The fabric cocoons might recall “Lamentation,” Martha Graham’s classic 1930 solo inside a textile tube, though Graham’s expression of grief didn’t have the percussive attack of these dancers, their hands escaping upward on a snare hit. Whether or not an allusion to Graham was intended, the problem from the start of “Trapped” wasn’t the idea; the problem was underdevelopment, the vague shaping in time of the various shapes the dancers were making with the fabric.
This was also true of the work’s other ideas. A section of shadowboxing gave new meaning to the boom-bap of the music (with imaginative beats by Bolden), but fizzled into a shaggy series of “shake it off” gestures. Again and again, the buildup was greater than the release. The supportive audience kept eagerly responding to danced signals of “here it comes” with shouts of encouragement, but the sparks never really caught fire, or not for long.
These are dancers of talent and distinction. Tatiana Desardouin, who founded and directs the group, exuded generosity and quiet power. Gyeun Jeong, also known as SooMissyBoog, popped with fierce precision. Nubian Néné posed with great finesse. Mai Le Ho and Lauriane Ogay had their moments. But anyone who has seen these dancers in a club setting — or in the better-constructed choreography of Rennie Harris —knows that they can do more, be wittier, take flight.

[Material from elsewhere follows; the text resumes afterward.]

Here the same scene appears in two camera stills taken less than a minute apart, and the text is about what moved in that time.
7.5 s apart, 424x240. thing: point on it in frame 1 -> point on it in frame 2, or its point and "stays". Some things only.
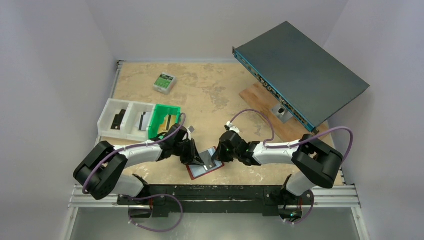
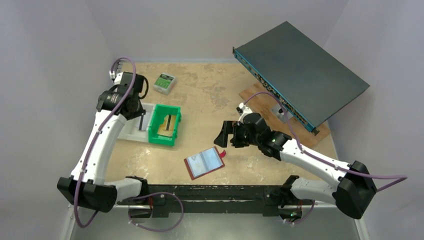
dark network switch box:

For me, the most frustrating misstep was the use of video. During much of the second half of the work, the dancers just sat onstage, repeatedly ceding attention to projected footage of themselves dancing in more stylish attire. Whether this was a representation of fantasy, a sad comment on dance during the pandemic or a poorly conceived rest break, it sapped all the energy the dancers were generating. With live and in-person dancing now more precious than ever, the last thing we need onstage is more screen time.
That’s a fixable error, however. And if “Trapped” ended without giving the dancers or the audience complete release, Desardouin had the right idea in bringing on the D.J. collective Soul Summit Music for a post-show dance party. She knows where the spirit moves, if not quite yet how to let it free onstage.